The mass-produced bread you find in supermarkets has sugar snuck into it, especially the ones you’d think are healthier, such brown and wholemeal breads, according to the Telegraph. Adding sugar is a cheap way to improve its flavour and texture. You won’t find any added sugars in the truly authentic slow 24-hour fermentation

sourdough loaves made at BreadBread Bakery in Brixton. Their breads contain no unnecessary nasties and uses organic flours with high quality grains. After three days you’ll still get a fresh slice out of your loaf because it’s the very freshest it can possibly be when it gets delivered to you. 

2. Cook from scratch

You may not consider yourself to be a person with a sweet tooth, but you might actually be eating a lot more sugar than you think. Many foods you wouldn’t think of as being sweet contain sugar. Sauces and condiments (more on that later), as well as takeaway and pre-prepared foods are common culprits where again sugar is added for flavour. The best way to know what is in the food you eat is to prepare and cook it yourself. By gathering together a bunch of seasonal fresh fruit and vegetables and arming yourself with the adage ‘what grows together, goes together’ (tomato and basil salad anyone?), you can prepare fuss-free, flavour-packed meals. Using a little seasoning – pepper a pinch of salt and a drizzle of oil – can go a long way to simply letting the fresh flavours of fantastic produce shine too.
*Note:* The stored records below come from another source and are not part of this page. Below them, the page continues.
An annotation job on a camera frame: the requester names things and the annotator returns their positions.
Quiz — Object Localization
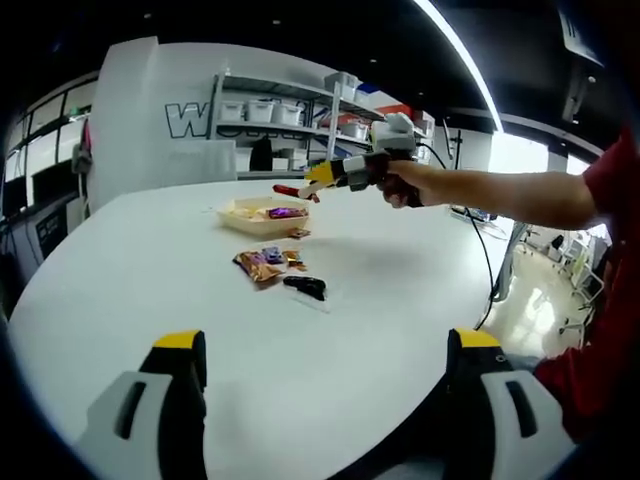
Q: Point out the small white boxes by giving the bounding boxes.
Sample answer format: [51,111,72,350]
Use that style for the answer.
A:
[272,147,307,172]

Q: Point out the grey metal shelving unit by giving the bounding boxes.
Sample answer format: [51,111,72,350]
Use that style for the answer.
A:
[212,69,436,181]

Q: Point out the cream hexagonal container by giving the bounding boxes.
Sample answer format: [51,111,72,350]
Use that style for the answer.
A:
[216,196,311,236]

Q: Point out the red bar food packet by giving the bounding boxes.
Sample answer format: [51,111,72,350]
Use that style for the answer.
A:
[272,183,322,204]

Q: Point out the dark office counter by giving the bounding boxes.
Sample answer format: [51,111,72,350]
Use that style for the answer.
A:
[0,189,81,281]

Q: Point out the operator in red shirt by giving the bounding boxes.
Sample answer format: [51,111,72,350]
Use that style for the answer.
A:
[532,127,640,444]

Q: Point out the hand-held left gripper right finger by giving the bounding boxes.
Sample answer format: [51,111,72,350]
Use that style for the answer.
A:
[444,327,579,480]

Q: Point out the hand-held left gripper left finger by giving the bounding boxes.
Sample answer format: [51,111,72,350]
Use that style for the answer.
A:
[73,329,209,480]

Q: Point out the black food clear packet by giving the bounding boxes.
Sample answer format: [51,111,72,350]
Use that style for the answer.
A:
[281,273,332,315]

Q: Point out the ceiling light strip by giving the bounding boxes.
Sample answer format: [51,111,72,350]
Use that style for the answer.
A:
[414,0,506,134]

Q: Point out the black monitor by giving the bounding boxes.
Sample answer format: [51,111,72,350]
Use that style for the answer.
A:
[31,162,67,205]

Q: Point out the gold purple food packet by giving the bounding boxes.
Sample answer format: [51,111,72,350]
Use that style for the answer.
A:
[231,249,287,292]

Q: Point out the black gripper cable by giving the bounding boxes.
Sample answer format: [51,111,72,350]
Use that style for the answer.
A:
[413,142,504,332]

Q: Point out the white storage bin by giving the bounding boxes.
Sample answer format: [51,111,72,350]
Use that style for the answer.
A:
[339,121,370,141]
[245,98,275,123]
[272,102,304,126]
[324,72,359,101]
[218,99,246,123]

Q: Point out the coat stand with bag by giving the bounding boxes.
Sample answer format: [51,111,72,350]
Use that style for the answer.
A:
[71,117,96,216]

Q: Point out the person's right hand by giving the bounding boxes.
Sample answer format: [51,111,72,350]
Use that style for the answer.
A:
[377,160,426,210]

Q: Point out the black bag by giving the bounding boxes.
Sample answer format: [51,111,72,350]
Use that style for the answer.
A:
[248,137,274,172]

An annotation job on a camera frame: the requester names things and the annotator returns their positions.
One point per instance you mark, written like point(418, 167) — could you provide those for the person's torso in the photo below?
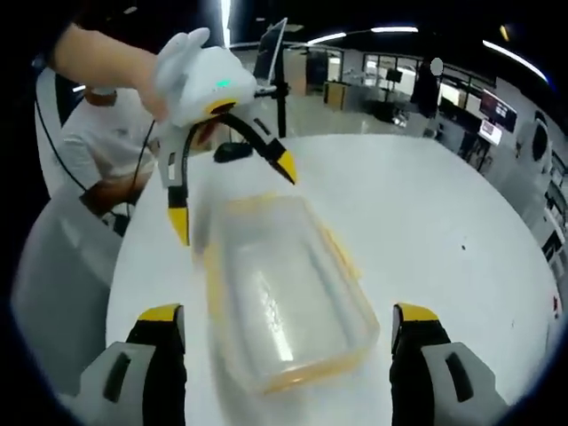
point(106, 146)

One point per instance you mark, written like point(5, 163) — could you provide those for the person in white shirt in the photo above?
point(142, 160)

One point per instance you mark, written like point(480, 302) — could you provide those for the screen on stand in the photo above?
point(497, 115)

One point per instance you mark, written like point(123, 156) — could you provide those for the clear plastic box yellow buckles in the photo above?
point(293, 293)

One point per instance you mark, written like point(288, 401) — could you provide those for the black tripod with tablet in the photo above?
point(270, 57)

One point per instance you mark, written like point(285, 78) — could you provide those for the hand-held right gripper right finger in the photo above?
point(426, 381)

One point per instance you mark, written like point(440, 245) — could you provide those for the black oval pad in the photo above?
point(233, 152)

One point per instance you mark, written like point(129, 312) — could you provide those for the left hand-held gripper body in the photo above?
point(204, 84)

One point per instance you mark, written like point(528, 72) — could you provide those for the person's left hand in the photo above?
point(156, 106)

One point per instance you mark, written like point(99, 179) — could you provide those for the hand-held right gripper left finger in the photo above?
point(133, 381)

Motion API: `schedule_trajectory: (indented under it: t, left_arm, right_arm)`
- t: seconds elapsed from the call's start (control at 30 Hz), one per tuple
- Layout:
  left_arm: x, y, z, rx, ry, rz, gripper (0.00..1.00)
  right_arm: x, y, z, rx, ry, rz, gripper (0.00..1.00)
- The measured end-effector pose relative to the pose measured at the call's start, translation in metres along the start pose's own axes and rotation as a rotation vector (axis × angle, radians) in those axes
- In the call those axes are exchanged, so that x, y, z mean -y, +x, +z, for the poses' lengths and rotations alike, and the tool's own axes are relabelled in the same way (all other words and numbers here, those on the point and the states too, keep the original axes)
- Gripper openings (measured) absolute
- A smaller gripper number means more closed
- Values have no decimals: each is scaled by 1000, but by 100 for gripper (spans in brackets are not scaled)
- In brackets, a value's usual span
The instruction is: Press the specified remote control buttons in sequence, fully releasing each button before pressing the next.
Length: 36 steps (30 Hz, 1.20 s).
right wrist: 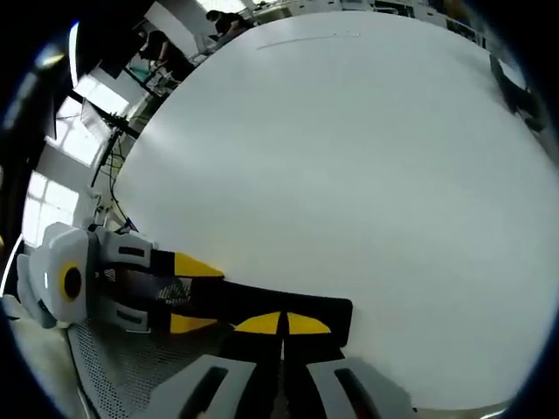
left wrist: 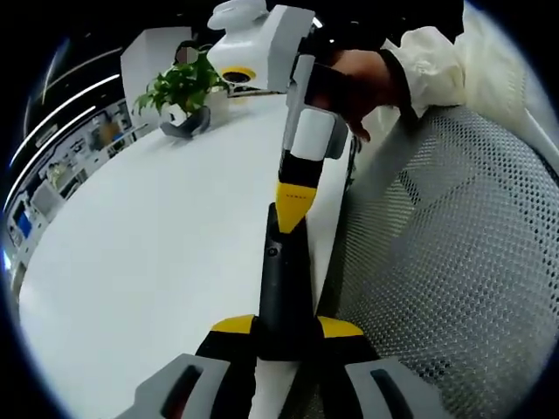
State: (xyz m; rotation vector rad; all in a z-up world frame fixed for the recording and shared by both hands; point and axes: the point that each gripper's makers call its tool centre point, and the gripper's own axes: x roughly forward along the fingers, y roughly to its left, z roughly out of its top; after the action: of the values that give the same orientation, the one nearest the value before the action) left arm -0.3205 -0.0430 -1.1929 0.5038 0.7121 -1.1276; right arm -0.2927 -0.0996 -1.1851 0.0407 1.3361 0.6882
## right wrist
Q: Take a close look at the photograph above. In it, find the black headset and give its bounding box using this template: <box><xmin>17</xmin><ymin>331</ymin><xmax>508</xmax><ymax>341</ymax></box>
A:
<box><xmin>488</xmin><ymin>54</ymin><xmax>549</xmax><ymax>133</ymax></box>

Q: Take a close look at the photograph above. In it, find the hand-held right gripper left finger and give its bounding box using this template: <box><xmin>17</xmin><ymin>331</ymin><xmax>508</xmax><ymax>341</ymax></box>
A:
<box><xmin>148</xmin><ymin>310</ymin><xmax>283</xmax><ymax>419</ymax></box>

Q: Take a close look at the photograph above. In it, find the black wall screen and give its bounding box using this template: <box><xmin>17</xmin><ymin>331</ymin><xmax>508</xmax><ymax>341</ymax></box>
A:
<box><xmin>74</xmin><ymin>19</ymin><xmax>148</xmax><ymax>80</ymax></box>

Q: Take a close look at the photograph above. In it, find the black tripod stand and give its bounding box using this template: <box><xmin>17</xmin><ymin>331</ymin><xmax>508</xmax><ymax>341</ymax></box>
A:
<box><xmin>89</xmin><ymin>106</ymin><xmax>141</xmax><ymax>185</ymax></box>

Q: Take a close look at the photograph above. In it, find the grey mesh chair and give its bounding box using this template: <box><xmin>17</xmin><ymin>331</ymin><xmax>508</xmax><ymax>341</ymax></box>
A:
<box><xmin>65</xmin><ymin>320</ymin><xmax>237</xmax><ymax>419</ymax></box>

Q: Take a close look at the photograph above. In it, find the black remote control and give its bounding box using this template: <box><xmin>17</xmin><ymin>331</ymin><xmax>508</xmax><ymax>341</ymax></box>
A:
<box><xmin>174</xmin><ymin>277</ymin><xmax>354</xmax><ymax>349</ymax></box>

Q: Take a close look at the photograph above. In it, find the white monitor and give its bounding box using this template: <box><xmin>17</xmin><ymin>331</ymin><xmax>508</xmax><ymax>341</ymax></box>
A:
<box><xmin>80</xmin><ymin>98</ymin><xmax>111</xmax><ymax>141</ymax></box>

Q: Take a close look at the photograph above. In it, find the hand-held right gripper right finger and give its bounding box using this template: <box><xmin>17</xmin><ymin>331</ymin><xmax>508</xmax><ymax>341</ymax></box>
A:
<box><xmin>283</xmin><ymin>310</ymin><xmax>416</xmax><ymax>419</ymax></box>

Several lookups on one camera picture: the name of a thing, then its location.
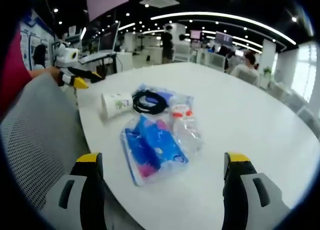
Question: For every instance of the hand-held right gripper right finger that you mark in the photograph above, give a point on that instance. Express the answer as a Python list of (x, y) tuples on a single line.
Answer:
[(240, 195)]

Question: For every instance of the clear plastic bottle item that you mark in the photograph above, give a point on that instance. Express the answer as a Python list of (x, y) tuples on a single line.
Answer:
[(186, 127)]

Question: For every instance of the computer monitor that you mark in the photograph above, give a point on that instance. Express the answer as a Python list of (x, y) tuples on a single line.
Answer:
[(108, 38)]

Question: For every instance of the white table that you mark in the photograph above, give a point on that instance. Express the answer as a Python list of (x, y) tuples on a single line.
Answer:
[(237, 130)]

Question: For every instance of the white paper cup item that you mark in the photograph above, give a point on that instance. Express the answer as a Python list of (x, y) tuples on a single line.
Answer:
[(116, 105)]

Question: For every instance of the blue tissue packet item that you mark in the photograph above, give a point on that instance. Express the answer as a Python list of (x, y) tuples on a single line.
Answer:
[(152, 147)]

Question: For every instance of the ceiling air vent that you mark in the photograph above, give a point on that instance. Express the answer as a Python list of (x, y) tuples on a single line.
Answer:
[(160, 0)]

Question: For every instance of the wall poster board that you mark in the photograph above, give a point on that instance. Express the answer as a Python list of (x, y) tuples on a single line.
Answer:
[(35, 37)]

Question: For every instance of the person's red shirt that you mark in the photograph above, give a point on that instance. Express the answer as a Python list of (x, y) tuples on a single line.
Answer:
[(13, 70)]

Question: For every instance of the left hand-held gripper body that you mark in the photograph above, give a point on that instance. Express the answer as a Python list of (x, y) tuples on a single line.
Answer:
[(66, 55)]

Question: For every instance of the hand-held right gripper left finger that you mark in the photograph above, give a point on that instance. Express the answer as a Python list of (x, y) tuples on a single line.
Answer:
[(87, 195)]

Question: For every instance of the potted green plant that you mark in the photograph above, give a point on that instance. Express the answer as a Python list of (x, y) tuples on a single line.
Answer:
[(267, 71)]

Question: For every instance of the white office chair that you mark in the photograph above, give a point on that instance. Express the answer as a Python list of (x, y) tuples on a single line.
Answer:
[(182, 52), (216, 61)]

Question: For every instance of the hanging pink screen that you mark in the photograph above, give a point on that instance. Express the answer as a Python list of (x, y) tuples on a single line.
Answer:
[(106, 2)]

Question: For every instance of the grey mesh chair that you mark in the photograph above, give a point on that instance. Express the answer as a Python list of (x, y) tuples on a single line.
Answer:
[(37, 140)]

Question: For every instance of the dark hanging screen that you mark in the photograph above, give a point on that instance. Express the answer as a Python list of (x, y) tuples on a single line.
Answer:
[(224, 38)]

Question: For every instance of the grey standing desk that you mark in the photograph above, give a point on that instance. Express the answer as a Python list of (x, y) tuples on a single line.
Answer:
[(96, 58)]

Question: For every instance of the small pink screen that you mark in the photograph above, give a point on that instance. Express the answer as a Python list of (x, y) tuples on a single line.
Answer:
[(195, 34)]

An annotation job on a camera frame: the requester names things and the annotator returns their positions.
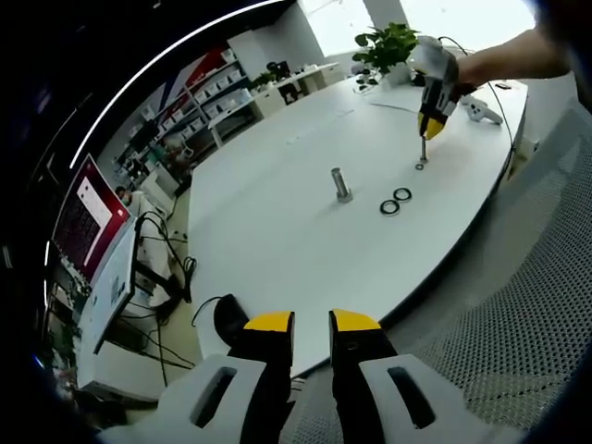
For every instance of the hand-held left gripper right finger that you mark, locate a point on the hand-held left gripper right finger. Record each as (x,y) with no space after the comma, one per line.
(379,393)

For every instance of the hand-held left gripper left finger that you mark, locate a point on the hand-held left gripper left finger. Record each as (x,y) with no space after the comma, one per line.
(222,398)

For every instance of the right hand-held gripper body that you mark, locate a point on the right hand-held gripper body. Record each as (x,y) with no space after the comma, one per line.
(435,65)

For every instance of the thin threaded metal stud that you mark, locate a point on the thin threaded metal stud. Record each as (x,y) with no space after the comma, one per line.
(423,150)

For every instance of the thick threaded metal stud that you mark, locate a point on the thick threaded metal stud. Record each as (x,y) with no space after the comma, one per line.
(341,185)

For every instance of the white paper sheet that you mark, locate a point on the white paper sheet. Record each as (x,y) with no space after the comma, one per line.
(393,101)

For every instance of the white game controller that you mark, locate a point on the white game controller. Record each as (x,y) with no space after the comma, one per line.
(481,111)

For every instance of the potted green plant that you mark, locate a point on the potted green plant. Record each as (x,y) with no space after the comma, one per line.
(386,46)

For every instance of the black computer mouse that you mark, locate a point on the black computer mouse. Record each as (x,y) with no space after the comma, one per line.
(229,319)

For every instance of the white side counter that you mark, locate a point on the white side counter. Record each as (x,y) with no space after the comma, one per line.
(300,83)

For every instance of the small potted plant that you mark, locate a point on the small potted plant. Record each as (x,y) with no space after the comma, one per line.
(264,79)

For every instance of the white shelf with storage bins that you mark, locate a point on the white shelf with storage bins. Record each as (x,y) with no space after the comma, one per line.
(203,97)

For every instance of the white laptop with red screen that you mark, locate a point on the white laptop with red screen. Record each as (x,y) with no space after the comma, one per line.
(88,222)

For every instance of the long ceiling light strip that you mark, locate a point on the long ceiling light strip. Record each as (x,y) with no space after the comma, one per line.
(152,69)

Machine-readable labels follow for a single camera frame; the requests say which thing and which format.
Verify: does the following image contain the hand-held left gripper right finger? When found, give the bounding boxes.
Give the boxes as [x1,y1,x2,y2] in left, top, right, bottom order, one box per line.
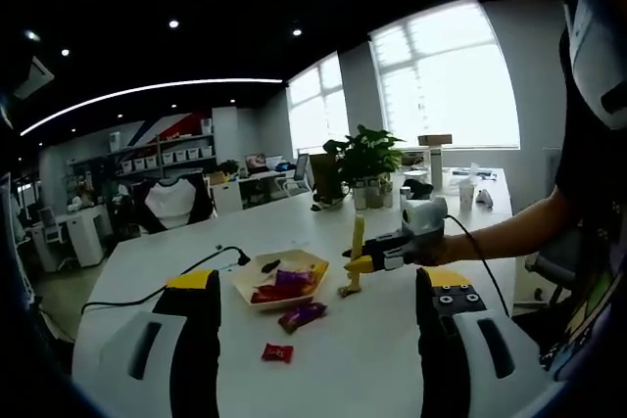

There are many reasons why eating seasonal food is good for you, but perhaps the best one is because this is the time when foods taste their best, as nature intended. 

3. Know your sauces

Pre-prepared pasta sauces are one of the biggest hiding places for sugar. According to the NHS, a third of an average-sized jar of pasta sauce (about 150g) can contain over 13g of sugar, (including added sugar), which is the equivalent of three teaspoons. Tomatoes undoubtedly taste infinitely better when eaten fresh, straight from being picked from the vine (like the ones grown locally and on a small scale at Chegworth Valley and Wild Country Organics). However, we know it’s not always feasible to make great a tasting tomato sauce from scratch, particularly when it’s 9pm on a Wednesday night and you just need to eat. Our tomato sauce is made from 100% fresh organic vegetables with absolutely no added sugar – just tomatoes, carrots, courgettes, onion, aubergine, celery and basil – making it a perfect partner for the freshest egg pasta from La Tua

4. Check your cereal

Whilst it won’t surprise you that many supermarket breakfast cereals are packed with added sugar, it can be difficult to discern how much sugar has been added. Cereal branded as ‘healthier’, a ‘source of fibre’ or ‘low in saturated fat’ can contain levels of sugar on par with frosted flakes. If you want to cut sugar completely from breakfast, swap a bowl of sugary breakfast cereal for plain cereal – such as plain porridge, plain whole wheat cereal biscuits, or plain shredded whole grain pillows. This could cut out 70g of sugar (up to 22 sugar cubes) from your diet over a week. Our Blackbird Bakery Granola uses honey as a sweetener, which has a low glycemic index (GI) rating, which means it won’t cause a spike in blood sugar levels the way refined sugar does. Take a look at the labels of cereals carefully. Lookout for sugar as an ingredient and if the total sugar content of an item is over 22.5g per 100g, it is high in sugar, and below 5g is low.

5. Flavour your water

Did you know that nearly a quarter of the added sugar in our diets comes from fizzy drinks, sweetened juices, squashes and cordials? Although an obvious source, a typical can of pop can contain the equivalent of nine teaspoons of sugar, and most supermarket-brand carbonated drinks have between nine and 13 teaspoonfuls. Thankfully the guys at Ugly Drinks have come up with a way of enjoying that fizz without the added sugar. Their cans of

Lemon & Lime
and Grapefruit & Pineapple sparkling water are infused with natural fruit flavours and that’s why it has 0g sugars, fat or calories (Because you’re sweet enough already.) And if fizzy aint your thing, try flavouring water with slices of fresh fruit or cucumber, herbs such as mint or rosemary, or a few splashes of fresh lemon or lime juice. Drink herbal teas, or make your own with slices of lemon and fresh ginger. Steer clear of flavoured water drinks as they can contain the equivalent of four teaspoons of sugar in 500ml. If the idea of only drinking water (and cups of tea without sugar!) doesn’t float your low-hidden sugar boat, then stick to a maximum of one 150ml glass of pure fruit juice a day. Fruit juice can be high in sugar – when the juice has been extracted from the whole fruit, the sugar released can cause damage to our teeth. Dilute it with water too to stave of any fruit juice cravings.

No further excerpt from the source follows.